**ACTIVITY**
Give back the lines of the entries below exactly as written, from the first line to the line holding "If you could return the segmentation of the left", both included, with the pictures omitted.

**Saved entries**
[Start of Attachment]
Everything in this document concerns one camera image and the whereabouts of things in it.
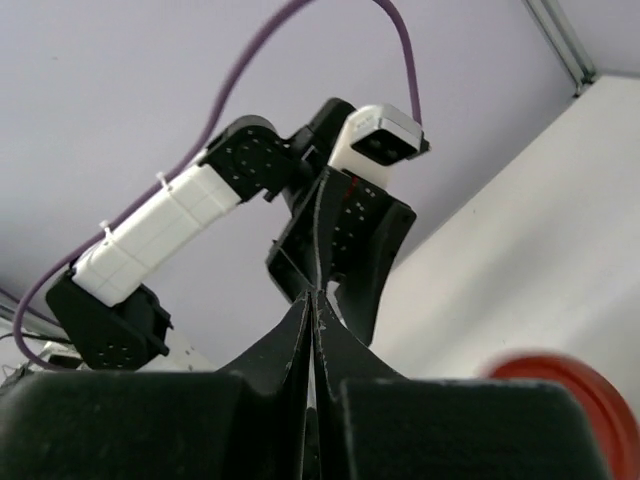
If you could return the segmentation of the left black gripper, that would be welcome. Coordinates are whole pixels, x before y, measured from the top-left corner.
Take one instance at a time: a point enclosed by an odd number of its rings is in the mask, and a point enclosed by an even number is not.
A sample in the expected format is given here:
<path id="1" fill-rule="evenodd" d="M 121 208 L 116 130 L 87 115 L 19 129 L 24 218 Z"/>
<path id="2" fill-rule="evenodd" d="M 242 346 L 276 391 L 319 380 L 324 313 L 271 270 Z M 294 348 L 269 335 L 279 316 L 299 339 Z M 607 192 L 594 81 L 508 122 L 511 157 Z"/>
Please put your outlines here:
<path id="1" fill-rule="evenodd" d="M 328 167 L 291 213 L 267 257 L 272 282 L 289 303 L 337 283 L 346 327 L 370 345 L 382 291 L 416 213 L 384 189 Z"/>

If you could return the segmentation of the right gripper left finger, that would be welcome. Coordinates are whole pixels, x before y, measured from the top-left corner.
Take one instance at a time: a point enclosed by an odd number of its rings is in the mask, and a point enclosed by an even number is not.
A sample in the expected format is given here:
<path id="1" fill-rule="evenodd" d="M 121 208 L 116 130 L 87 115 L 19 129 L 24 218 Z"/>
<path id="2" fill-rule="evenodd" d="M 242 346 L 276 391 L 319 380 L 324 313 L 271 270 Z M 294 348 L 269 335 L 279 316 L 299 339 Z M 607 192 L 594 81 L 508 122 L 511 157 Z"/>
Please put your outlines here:
<path id="1" fill-rule="evenodd" d="M 1 401 L 5 479 L 298 479 L 311 299 L 214 372 L 38 373 Z"/>

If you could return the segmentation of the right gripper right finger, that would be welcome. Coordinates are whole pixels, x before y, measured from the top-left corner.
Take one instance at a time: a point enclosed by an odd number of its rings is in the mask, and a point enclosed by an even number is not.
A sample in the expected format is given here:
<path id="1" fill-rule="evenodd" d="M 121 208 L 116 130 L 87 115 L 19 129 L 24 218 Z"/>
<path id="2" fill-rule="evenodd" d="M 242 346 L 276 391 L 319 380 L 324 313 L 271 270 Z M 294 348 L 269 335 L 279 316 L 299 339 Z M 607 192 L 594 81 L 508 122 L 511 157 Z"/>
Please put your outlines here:
<path id="1" fill-rule="evenodd" d="M 325 479 L 607 479 L 587 418 L 539 380 L 410 380 L 312 294 Z"/>

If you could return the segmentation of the red round lid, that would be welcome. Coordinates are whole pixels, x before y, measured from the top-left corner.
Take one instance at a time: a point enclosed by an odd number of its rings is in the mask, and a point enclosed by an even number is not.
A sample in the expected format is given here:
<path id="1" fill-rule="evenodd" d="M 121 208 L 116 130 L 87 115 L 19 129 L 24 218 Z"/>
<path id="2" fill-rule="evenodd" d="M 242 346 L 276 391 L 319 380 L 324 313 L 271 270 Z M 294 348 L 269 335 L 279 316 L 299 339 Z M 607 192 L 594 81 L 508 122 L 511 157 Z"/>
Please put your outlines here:
<path id="1" fill-rule="evenodd" d="M 639 423 L 624 397 L 588 364 L 564 354 L 525 352 L 493 364 L 491 378 L 532 378 L 567 388 L 585 410 L 613 477 L 639 477 Z"/>

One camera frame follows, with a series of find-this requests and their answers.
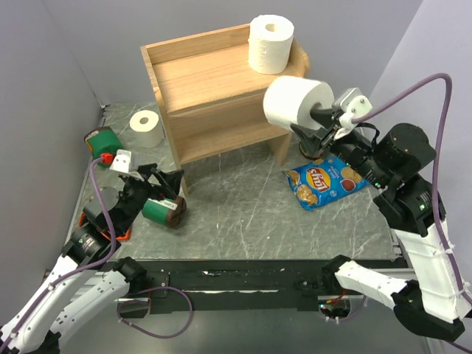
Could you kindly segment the white paper towel roll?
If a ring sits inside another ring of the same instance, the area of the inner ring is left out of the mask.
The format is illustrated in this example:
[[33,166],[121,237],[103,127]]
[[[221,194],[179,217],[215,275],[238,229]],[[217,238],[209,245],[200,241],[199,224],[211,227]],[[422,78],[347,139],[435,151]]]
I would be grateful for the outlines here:
[[317,130],[321,125],[311,118],[310,110],[329,109],[334,100],[333,90],[326,82],[280,76],[265,91],[263,111],[271,125],[289,131],[292,124]]

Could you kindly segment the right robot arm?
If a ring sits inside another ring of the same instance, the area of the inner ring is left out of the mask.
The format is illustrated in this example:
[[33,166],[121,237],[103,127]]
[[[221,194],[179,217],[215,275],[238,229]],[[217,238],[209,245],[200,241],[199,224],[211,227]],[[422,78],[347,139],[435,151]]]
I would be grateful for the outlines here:
[[416,277],[400,280],[359,265],[339,255],[322,269],[322,284],[331,294],[343,289],[359,292],[390,308],[410,332],[453,342],[471,315],[465,290],[458,287],[440,236],[445,208],[420,171],[436,156],[424,131],[409,123],[394,125],[372,139],[353,131],[336,138],[340,113],[313,109],[313,126],[294,124],[292,131],[305,151],[335,156],[379,190],[374,203],[400,240]]

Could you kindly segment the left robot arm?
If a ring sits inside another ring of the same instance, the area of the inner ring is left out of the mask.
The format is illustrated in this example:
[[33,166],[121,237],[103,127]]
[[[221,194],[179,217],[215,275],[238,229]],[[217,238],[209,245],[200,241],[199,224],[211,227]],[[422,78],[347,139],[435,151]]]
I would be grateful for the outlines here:
[[69,338],[105,305],[122,296],[138,296],[146,287],[147,272],[131,257],[117,261],[90,290],[77,292],[120,247],[125,234],[146,203],[180,213],[183,170],[162,172],[144,164],[129,174],[120,173],[121,190],[98,186],[89,170],[95,198],[84,207],[83,223],[63,247],[56,264],[26,305],[1,326],[2,353],[59,353]]

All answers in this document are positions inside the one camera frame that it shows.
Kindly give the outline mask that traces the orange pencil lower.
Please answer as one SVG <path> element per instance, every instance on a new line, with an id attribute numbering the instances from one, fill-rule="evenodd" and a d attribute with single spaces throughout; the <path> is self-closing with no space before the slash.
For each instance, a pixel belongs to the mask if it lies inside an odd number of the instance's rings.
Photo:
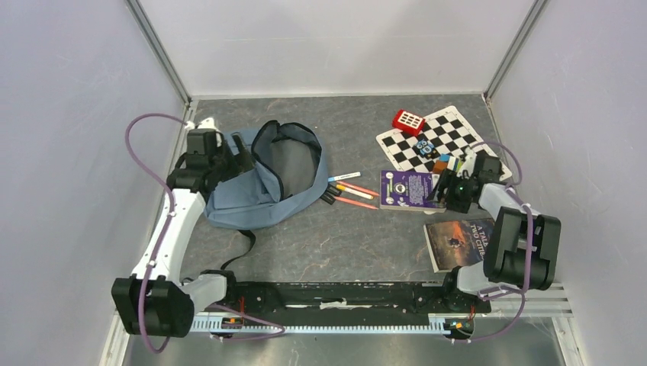
<path id="1" fill-rule="evenodd" d="M 357 207 L 364 207 L 364 208 L 367 208 L 367 209 L 370 209 L 370 210 L 378 210 L 378 207 L 376 207 L 374 205 L 366 204 L 366 203 L 363 203 L 363 202 L 360 202 L 360 201 L 355 201 L 355 200 L 345 198 L 345 197 L 335 197 L 335 201 L 343 202 L 345 204 L 351 204 L 351 205 L 357 206 Z"/>

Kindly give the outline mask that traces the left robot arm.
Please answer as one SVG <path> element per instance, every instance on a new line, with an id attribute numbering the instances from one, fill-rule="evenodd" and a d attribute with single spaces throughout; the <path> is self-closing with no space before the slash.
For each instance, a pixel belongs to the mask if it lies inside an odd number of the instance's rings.
<path id="1" fill-rule="evenodd" d="M 111 296 L 127 333 L 183 338 L 194 316 L 211 304 L 232 310 L 240 300 L 233 274 L 206 270 L 183 284 L 188 241 L 216 186 L 253 168 L 240 133 L 191 130 L 187 150 L 163 180 L 164 205 L 143 257 L 127 278 L 116 278 Z"/>

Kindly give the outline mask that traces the white blue pen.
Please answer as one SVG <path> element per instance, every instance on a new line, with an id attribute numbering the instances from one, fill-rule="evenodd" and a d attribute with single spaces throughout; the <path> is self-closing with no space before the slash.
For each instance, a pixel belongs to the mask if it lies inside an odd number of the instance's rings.
<path id="1" fill-rule="evenodd" d="M 351 172 L 343 175 L 334 175 L 328 178 L 328 182 L 342 181 L 349 178 L 358 178 L 361 177 L 361 172 Z"/>

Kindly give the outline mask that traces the purple book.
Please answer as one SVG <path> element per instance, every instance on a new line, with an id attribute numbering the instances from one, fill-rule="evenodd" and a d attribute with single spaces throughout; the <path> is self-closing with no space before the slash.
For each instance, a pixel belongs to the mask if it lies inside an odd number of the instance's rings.
<path id="1" fill-rule="evenodd" d="M 442 213 L 445 205 L 428 197 L 436 187 L 439 175 L 428 172 L 382 170 L 379 208 L 406 210 L 425 214 Z"/>

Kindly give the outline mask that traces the orange pencil upper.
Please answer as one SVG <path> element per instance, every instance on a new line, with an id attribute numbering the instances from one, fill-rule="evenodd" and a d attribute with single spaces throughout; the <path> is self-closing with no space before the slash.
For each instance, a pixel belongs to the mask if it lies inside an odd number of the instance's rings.
<path id="1" fill-rule="evenodd" d="M 370 190 L 370 189 L 367 189 L 367 188 L 362 188 L 362 187 L 359 187 L 357 185 L 352 185 L 352 184 L 344 182 L 344 181 L 340 181 L 340 184 L 344 185 L 345 187 L 355 189 L 356 191 L 361 191 L 363 193 L 370 194 L 370 195 L 373 195 L 373 196 L 379 196 L 380 195 L 376 191 L 373 191 L 373 190 Z"/>

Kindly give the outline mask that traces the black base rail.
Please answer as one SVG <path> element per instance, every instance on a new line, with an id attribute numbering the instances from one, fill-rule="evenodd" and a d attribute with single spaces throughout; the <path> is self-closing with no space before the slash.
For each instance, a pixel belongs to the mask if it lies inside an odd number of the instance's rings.
<path id="1" fill-rule="evenodd" d="M 422 326 L 430 314 L 481 315 L 491 305 L 436 282 L 237 282 L 210 305 L 289 326 Z"/>

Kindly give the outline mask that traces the red calculator toy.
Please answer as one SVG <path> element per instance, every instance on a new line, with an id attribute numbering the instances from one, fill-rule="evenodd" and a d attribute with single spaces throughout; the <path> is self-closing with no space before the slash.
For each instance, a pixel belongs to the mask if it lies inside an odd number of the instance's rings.
<path id="1" fill-rule="evenodd" d="M 394 116 L 391 125 L 393 128 L 411 136 L 417 136 L 423 129 L 426 121 L 424 117 L 400 109 Z"/>

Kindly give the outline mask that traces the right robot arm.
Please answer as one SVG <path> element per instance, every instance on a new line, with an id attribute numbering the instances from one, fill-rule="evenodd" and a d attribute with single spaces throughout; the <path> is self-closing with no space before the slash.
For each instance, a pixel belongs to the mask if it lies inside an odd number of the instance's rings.
<path id="1" fill-rule="evenodd" d="M 478 157 L 470 172 L 444 169 L 430 194 L 449 211 L 465 214 L 477 204 L 488 214 L 424 227 L 433 268 L 445 275 L 440 299 L 448 310 L 462 310 L 472 297 L 545 291 L 554 281 L 561 222 L 522 201 L 500 170 L 499 159 Z"/>

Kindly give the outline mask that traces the blue student backpack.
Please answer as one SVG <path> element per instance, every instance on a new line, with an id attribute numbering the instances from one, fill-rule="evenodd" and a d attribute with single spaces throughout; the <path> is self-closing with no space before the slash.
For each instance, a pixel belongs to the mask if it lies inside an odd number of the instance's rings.
<path id="1" fill-rule="evenodd" d="M 253 167 L 211 191 L 204 215 L 212 226 L 240 232 L 275 226 L 325 193 L 326 151 L 309 127 L 271 120 L 258 129 L 225 133 L 224 140 L 233 143 L 235 136 Z"/>

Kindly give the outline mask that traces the orange pencil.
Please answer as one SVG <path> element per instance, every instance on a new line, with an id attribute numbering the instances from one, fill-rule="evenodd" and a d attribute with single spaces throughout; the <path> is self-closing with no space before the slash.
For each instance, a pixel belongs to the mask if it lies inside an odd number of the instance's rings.
<path id="1" fill-rule="evenodd" d="M 364 208 L 367 208 L 367 209 L 370 209 L 370 210 L 378 210 L 378 207 L 376 207 L 374 205 L 366 204 L 366 203 L 363 203 L 363 202 L 360 202 L 360 201 L 355 201 L 355 200 L 345 198 L 345 197 L 335 197 L 335 201 L 343 202 L 345 204 L 351 204 L 351 205 L 357 206 L 357 207 L 364 207 Z"/>
<path id="2" fill-rule="evenodd" d="M 345 187 L 355 189 L 356 191 L 361 191 L 363 193 L 370 194 L 370 195 L 373 195 L 373 196 L 379 196 L 380 195 L 376 191 L 373 191 L 373 190 L 370 190 L 370 189 L 367 189 L 367 188 L 362 188 L 362 187 L 359 187 L 357 185 L 352 185 L 352 184 L 344 182 L 344 181 L 340 181 L 340 184 L 344 185 Z"/>

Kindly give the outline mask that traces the blue robot toy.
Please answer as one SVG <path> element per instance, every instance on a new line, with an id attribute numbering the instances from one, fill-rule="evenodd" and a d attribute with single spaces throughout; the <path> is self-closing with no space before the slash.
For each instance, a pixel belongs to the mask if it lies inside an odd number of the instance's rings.
<path id="1" fill-rule="evenodd" d="M 420 140 L 414 145 L 414 151 L 425 159 L 436 159 L 439 153 L 430 140 Z"/>

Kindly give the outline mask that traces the dark novel book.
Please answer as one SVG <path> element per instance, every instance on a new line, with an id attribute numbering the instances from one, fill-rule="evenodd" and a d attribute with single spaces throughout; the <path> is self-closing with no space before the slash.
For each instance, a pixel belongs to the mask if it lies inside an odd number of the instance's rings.
<path id="1" fill-rule="evenodd" d="M 491 218 L 425 224 L 423 229 L 434 272 L 450 272 L 457 266 L 481 262 L 494 225 Z"/>

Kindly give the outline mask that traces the colourful block stack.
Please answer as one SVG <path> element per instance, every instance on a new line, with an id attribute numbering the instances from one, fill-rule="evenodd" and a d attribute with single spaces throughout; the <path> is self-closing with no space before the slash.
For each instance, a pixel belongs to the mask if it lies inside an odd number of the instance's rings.
<path id="1" fill-rule="evenodd" d="M 456 158 L 449 154 L 441 154 L 434 162 L 432 173 L 439 175 L 446 169 L 457 172 L 461 165 L 462 160 L 460 158 Z"/>

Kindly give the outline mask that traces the white yellow pen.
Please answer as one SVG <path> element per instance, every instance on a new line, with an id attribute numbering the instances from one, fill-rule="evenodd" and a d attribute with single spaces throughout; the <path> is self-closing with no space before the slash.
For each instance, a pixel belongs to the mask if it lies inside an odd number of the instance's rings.
<path id="1" fill-rule="evenodd" d="M 344 185 L 336 185 L 336 188 L 341 190 L 341 191 L 345 191 L 345 192 L 347 192 L 349 194 L 353 194 L 355 196 L 362 197 L 362 198 L 367 199 L 367 200 L 372 200 L 374 198 L 374 196 L 372 194 L 367 194 L 365 192 L 358 191 L 358 190 L 356 190 L 354 188 L 346 187 Z"/>

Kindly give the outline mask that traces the checkered chess board mat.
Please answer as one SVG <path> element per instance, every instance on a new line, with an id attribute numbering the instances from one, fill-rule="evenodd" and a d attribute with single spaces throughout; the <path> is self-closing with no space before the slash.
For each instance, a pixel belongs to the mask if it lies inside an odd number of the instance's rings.
<path id="1" fill-rule="evenodd" d="M 391 129 L 375 138 L 387 159 L 398 171 L 429 172 L 435 164 L 434 159 L 418 155 L 414 150 L 419 140 L 427 140 L 434 145 L 437 152 L 456 158 L 465 153 L 467 147 L 474 152 L 495 156 L 495 151 L 487 144 L 474 146 L 483 139 L 463 117 L 458 109 L 451 105 L 440 111 L 425 116 L 426 124 L 417 136 Z"/>

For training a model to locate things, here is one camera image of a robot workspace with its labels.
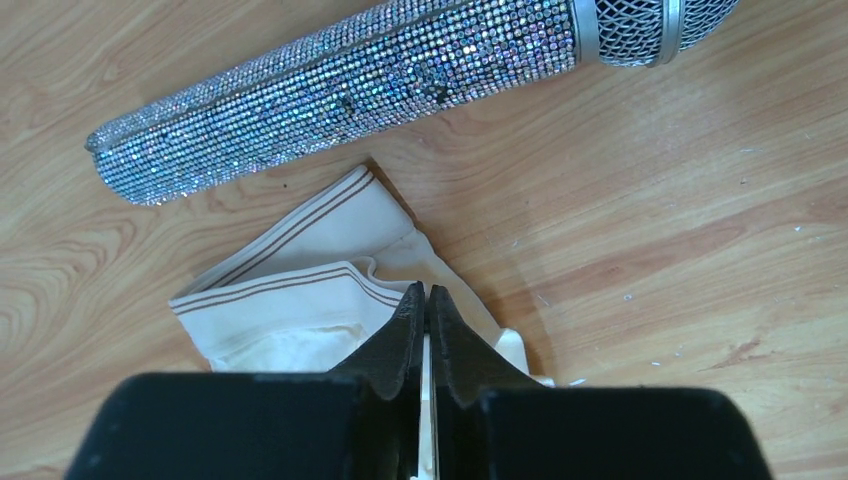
[End of Attachment]
**ANSWER SECTION**
Everything in this document concerns one camera image and the whereabouts of things in it.
If you could return the segmentation of the left black gripper, that would be welcome. Coordinates are whole pixels, x before y, measured from the top-left corner.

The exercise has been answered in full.